Stern tem razão. Se for levada em conta a definição de limpeza da vizinhança da órbita para a definição de um planeta, a Terra também não se enquadraria nessas exigências. Limpeza de órbita, neste caso, está relacionada ao fim do processo de acreção, o aglutinamento de matéria responsável pela formação do planeta. A Terra ainda tem em sua órbita corpos de pequenas dimensões, o que significa que não completou a ‘limpeza’ referida pelos defensores do novo modelo do que seja um planeta. Stern acha que ainda pode haver ‘uma reviravolta’ ao dizer que ‘há uma petição de cientistas planetários que está ganhando força’, em referência a uma revisão dos conceitos adotados.

Além disso, há dúvidas, por exemplo, sobre o Sol ser de fato uma estrela solitária, sem um companheiro ‘morto’ ou ‘escuro’ que já foi batizado de Nêmesis, a estrela da morte, por perturbações na Nuvem Oort, berçário de cometas que envolvem o Sistema Solar a coisa de 1,5 ano-luz de distância do Sol. Assim, a reconsideração do que é um planeta parece uma medida mais provisória do que definitiva na consideração do que é ou possa ser o Sistema Solar. A baixa representatividade da assembléia da UAI pode, ao menos em teoria, abrir as portas para a ‘reviravolta’ a que se refere Stern.
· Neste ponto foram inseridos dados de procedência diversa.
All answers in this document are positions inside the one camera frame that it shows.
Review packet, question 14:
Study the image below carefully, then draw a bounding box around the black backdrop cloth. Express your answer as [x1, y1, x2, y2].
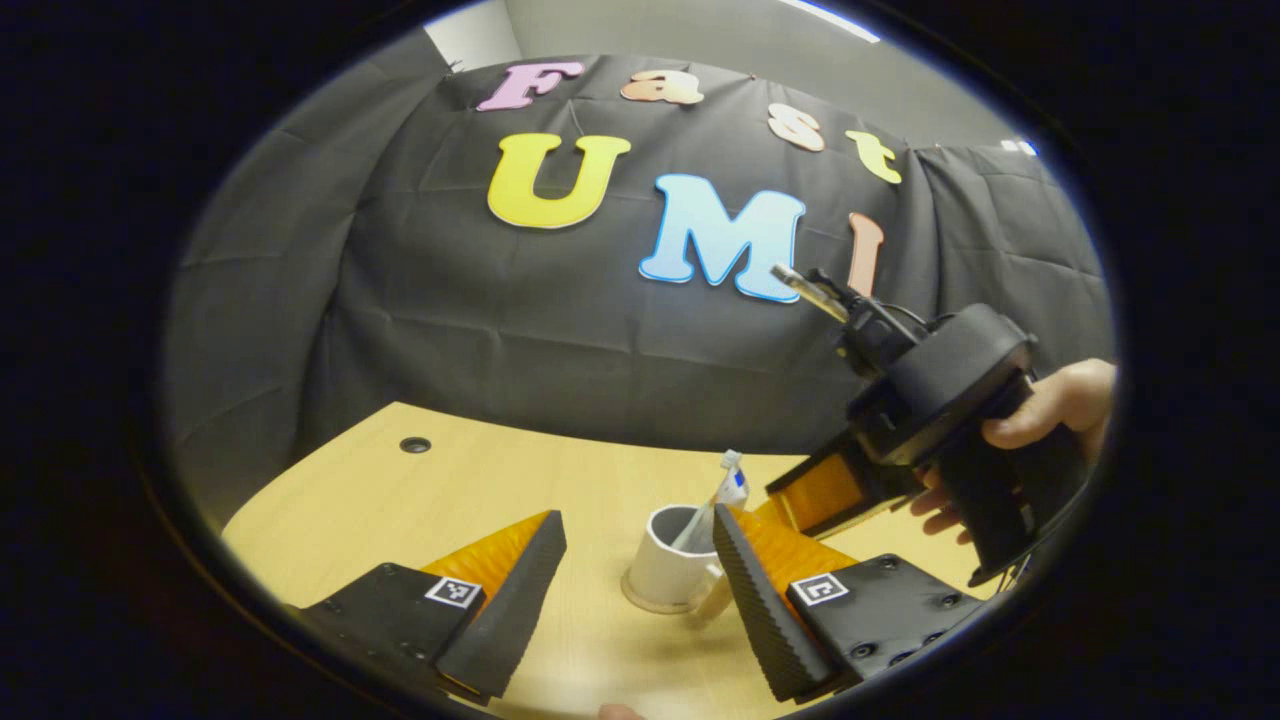
[165, 30, 1116, 531]

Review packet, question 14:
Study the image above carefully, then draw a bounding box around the light wooden desktop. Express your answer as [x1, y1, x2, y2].
[222, 402, 986, 720]

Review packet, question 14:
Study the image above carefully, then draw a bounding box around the white toothpaste tube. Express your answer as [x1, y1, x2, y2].
[672, 450, 751, 553]

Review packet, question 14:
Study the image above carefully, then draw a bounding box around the white cup with wooden handle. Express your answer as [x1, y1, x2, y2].
[621, 503, 736, 621]

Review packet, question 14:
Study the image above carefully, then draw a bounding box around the round cork coaster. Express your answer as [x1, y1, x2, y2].
[620, 580, 721, 618]

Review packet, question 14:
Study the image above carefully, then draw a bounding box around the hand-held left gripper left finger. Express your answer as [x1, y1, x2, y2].
[300, 510, 568, 701]

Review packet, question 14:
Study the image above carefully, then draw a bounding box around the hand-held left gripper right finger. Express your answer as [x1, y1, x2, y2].
[712, 503, 991, 703]

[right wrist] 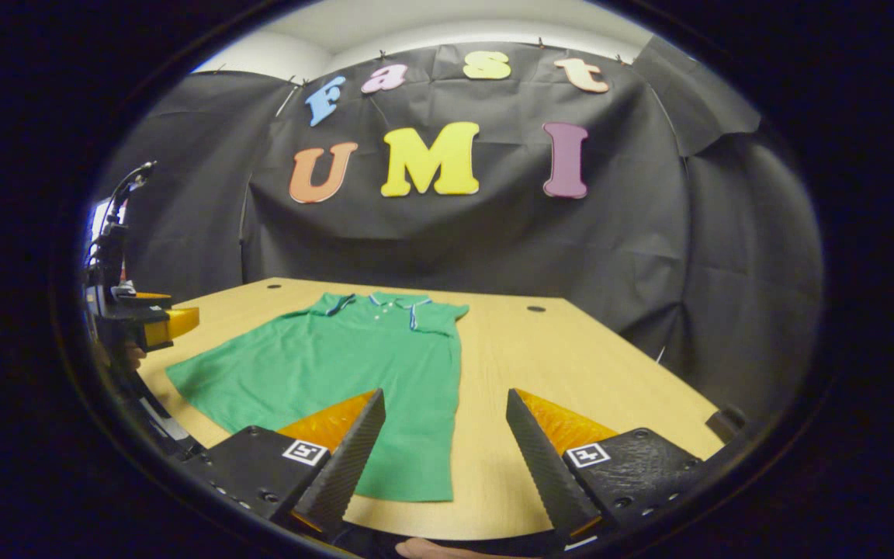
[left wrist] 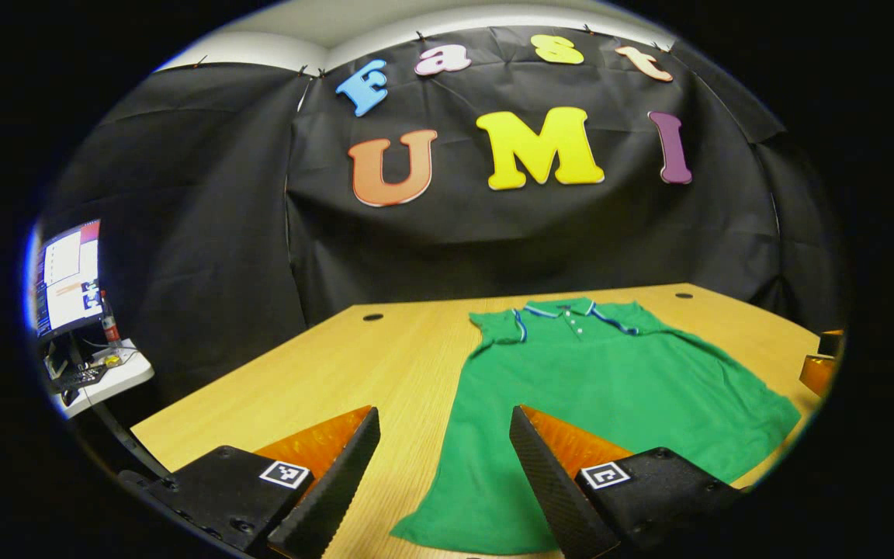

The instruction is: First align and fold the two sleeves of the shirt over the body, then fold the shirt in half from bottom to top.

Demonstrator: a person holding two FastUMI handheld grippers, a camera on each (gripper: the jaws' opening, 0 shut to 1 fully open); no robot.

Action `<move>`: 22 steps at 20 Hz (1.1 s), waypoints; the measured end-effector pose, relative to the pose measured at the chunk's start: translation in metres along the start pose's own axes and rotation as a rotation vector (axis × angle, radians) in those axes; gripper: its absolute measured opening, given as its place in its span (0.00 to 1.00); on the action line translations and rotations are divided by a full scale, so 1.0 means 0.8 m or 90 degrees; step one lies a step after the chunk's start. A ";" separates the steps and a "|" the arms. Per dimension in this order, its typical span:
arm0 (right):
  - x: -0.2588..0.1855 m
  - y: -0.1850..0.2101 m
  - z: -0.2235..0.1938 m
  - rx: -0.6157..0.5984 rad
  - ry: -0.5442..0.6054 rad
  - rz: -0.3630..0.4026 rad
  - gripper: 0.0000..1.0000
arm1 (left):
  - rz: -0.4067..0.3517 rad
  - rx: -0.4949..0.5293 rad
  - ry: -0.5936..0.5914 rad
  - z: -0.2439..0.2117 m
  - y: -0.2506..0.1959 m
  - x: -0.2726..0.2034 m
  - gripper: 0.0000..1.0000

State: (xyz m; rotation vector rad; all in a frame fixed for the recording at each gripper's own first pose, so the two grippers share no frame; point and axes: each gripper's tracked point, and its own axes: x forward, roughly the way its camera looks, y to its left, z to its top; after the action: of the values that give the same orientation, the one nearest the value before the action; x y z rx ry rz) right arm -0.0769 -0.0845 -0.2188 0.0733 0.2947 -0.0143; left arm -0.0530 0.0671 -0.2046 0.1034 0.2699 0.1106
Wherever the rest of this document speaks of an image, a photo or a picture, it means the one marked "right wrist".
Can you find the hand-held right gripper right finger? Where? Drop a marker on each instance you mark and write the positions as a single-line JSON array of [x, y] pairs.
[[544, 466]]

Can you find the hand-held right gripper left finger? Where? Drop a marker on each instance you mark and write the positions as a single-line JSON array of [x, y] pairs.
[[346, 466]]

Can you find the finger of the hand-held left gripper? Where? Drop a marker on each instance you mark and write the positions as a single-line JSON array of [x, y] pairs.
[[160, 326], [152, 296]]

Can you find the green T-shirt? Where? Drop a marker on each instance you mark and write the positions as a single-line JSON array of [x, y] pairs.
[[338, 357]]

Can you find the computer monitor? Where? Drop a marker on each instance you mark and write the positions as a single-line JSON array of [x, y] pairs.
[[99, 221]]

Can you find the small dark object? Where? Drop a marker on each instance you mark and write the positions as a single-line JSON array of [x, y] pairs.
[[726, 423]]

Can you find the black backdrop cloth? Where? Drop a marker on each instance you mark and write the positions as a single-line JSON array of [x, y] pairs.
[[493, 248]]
Como se vê, há mais de uma questão capaz de pôr em xeque o rebaixamento de Plutão, ao menos com base nos critérios adotados. Uma delas é que Plutão pode não ser – e de fato não é – o mundo mais maciço das bordas do Sistema Solar. Mas é ao menos o mais luminoso, como considera David Levy, biógrafo de Clyde Tombaugh e um dos que se opuseram à reclassificação.

Alguma coisa mudou

Na edição do sábado (26) a Folha retomou a suspeita de que a defesa de Plutão como planeta se dá em função de ser o único mundo detectado por um norte-americano. Contraditoriamente, no entanto, destacou uma ‘festa uruguaia’. Explica-se: Julio Fernández e Gonzalo Tancredi, dois astrônomos uruguaios, teriam se rebelado, em Praga, contra a idéia da adoção de 12 planetas para o Sistema Solar e estariam na base da decisão do rebaixamento de Plutão, obtendo o que classificaram como ‘um gol uruguaio’. O público pode escolher entre uma suposta pretensão norte-americana e o ‘gol’ uruguaio que a Folha não questiona.

Alguém pode argumentar, com base em certa objetividade, que já era hora de botar ordem na casa e ordenar de vez o que seja um planeta. Se este for o caso, será necessário resolver o nome das estrelas, reconhecidas pelas mais diferentes línguas, nas mais diferentes épocas, pelos nomes mais distintos. Apenas Sirius, a mais brilhante do céu, tem 54 nomes.

Os jornais escreveram manchetes mais exóticas, os telejornais tiveram uma história palatável de fechamento, antes do boa-noite aos telespectadores, e as editoras de livros didáticos aplaudiram a reclassificação que lhes renderá rios de dinheiro. Mas cada um de nós que conviveu com Plutão na condição de planeta por todos esses anos sente que alguma coisa mudou. Como Plutão, que não é mais um planeta, também não somos os mesmos. Somos gente da época em que Plutão era planeta e em pouco tempo isso parecerá muito tempo.